I am a student of grade 9 and I'm doing my GCSEs. My English is not very bad, but I find a lot of difficulty in doing reading comprehension tests. I read the given text, kind of understand it well, but when I move to the questions, I can't give 'to- the-point' answers. Please help me to improve my reading comprehension problem.

Roger Woodham replies:
  There are a wide variety of strategies that you can use to improve your reading comprehension and arrive at to-the-point answers.

Before you read:

Ask yourself: what do I know about this topic?
What will it most likely be about?
How is it likely to develop?

NB: the title and any headings will help you to make informed
guesses about all of this.

If you find it helpful, read the questions before you read the passage

As you read:

  • Ask yourself: is it developing as I expected?

  • Re-read paragraphs you are not so sure about

  • Don't worry too much about unknown words; try to guess their meaning from the context.

After you have read:

  • Ask yourself: what were the main points?
 

GCSE/PET/FCE/CAE/CPE/IELTS reading comprehension tests

The purpose of any reading comprehension test is to see how well you have understood the passages and most of them test an in-depth or detailed understanding of the passages.

Read the passage carefully

If you have 15 minutes to read a passage and answer questions on it, it is probably worth spending 5 of those minutes reading the passage carefully early on to gain as full an understanding as possible.

Read the questions carefully

Then read the questions carefully and match the questions to the section(s) of the passage to which they refer.

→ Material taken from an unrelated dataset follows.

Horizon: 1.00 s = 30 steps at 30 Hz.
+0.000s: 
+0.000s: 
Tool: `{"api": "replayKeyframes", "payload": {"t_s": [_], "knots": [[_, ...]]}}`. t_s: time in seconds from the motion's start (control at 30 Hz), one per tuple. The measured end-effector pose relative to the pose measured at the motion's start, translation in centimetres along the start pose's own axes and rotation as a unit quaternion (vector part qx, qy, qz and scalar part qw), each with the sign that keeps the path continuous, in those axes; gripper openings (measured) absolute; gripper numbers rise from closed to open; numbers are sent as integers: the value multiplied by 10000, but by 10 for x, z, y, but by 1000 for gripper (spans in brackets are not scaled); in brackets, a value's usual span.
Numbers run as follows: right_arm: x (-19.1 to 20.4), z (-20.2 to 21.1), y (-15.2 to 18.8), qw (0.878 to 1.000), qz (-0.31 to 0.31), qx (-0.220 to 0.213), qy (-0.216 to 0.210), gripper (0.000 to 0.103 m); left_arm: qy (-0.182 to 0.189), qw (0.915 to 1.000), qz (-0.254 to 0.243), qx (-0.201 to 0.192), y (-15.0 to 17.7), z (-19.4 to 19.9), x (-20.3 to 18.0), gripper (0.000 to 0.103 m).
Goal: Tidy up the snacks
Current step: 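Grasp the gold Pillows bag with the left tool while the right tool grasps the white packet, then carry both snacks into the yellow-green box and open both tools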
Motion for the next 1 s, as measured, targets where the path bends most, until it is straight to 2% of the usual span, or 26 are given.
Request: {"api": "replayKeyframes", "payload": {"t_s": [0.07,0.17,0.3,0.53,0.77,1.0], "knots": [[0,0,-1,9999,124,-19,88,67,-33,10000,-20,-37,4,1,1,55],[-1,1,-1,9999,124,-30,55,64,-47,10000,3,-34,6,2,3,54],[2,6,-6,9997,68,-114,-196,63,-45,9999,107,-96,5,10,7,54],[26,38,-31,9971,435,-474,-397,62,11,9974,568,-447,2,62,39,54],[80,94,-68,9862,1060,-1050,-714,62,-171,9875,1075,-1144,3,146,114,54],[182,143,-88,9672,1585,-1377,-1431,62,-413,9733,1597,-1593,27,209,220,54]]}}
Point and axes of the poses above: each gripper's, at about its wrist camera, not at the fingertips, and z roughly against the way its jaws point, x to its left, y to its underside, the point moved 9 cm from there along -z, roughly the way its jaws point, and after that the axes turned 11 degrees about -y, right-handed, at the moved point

This, I think, is the best time for skimming the passage, scanning for information and re-reading as necessary.

Remember, you are being tested on:

  • Your general understanding of the passage

  • Your understanding of what is explicitly stated

  • Your understanding of points of detail in the text

  • The author's views and opinions or perspectives

  • What may be inferred from the passage, rather than explicitly stated.
    Here is a practice exercise in which you can read the first ten lines of a narrative text and then answer some questions on it which test all of the above:

Mr Merriweather was dozing by the fireside. His newspaper slipped from his grasp, his head fell forward and he started to wander by the banks of a fast-flowing river. Then a coal slipped, the fire crackled and he woke up with a start.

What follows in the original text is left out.